Dhaka, June 2, 2025: The proposed 2025-26 fiscal year budget includes measures to reduce the prices of essential commodities such as sugar, soybean oil, onions, rice, wheat, potatoes, garlic, peas, chickpeas, lentils, ginger, turmeric, dried chilies, corn, coarse flour, flour, salt, black pepper, cinnamon, nuts, cloves, dates, cassia leaves, computers and their parts, and all types of fruits. The announcement was made by Finance Advisor Dr. Salehuddin Ahmed on Monday at 3:00 PM during the budget presentation.

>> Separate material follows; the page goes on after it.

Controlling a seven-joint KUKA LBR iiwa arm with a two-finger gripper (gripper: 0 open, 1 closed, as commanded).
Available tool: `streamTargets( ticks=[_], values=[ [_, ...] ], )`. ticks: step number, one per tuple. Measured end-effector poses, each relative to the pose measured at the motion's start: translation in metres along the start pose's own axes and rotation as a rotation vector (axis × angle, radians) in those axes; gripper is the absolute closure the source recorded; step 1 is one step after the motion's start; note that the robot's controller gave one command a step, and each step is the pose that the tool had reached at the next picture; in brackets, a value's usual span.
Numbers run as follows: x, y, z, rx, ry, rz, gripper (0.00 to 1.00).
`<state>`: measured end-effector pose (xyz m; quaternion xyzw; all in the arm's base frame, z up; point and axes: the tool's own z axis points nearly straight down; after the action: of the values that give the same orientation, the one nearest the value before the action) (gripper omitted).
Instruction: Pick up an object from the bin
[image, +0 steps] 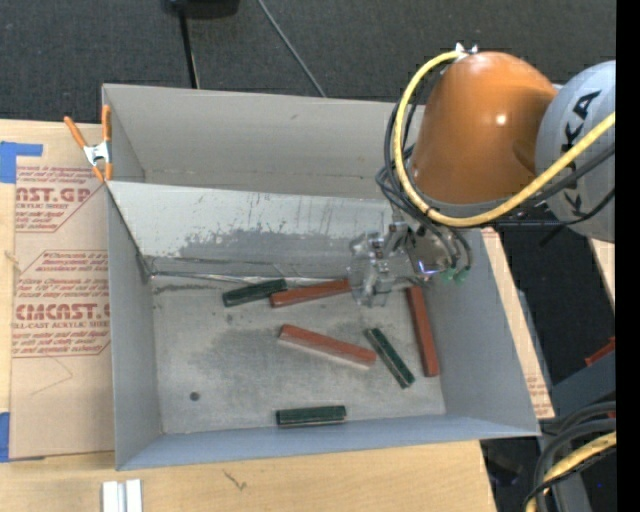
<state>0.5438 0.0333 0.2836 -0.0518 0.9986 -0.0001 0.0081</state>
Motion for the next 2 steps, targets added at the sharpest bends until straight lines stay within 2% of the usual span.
streamTargets(
  ticks=[1,2],
  values=[
    [-0.0205,-0.0173,0.1195,-0.001,0.016,0.122,0.00],
    [-0.0213,-0.0172,0.1185,-0.001,0.014,0.121,0.00]
  ],
)
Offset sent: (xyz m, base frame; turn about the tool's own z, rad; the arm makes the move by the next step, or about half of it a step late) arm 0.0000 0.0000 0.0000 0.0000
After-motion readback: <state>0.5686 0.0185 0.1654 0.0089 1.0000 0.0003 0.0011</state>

In his budget speech, the Finance Advisor revealed that the source tax on letters of credit (LCs) for importing essential commodities has been reduced from 1% to 0.5%. He stated, “The source tax does not significantly impact revenue collection or commodity prices. However, some traders use it as an excuse to inflate prices. Considering this, we have decided to halve the source tax in the upcoming budget to keep essential commodity prices affordable.” This measure is expected to lower the prices of the listed items, providing relief to the general public.
This marks the 54th national budget of Bangladesh and the first under the interim government led by Professor Muhammad Yunus. Due to the absence of a parliament, the budget was broadcast simultaneously on state-run BTV and private media channels. Earlier in the day, the Advisory Council, chaired by Chief Advisor Muhammad Yunus, approved the proposed budget and the Finance Bill for the 2025-26 fiscal year at a meeting held at the Chief Advisor’s office.
Tax and customs-related provisions of the budget will take effect from June 2, while the full budget will come into force on July 1. The President is scheduled to sign the budget ordinance on June 30.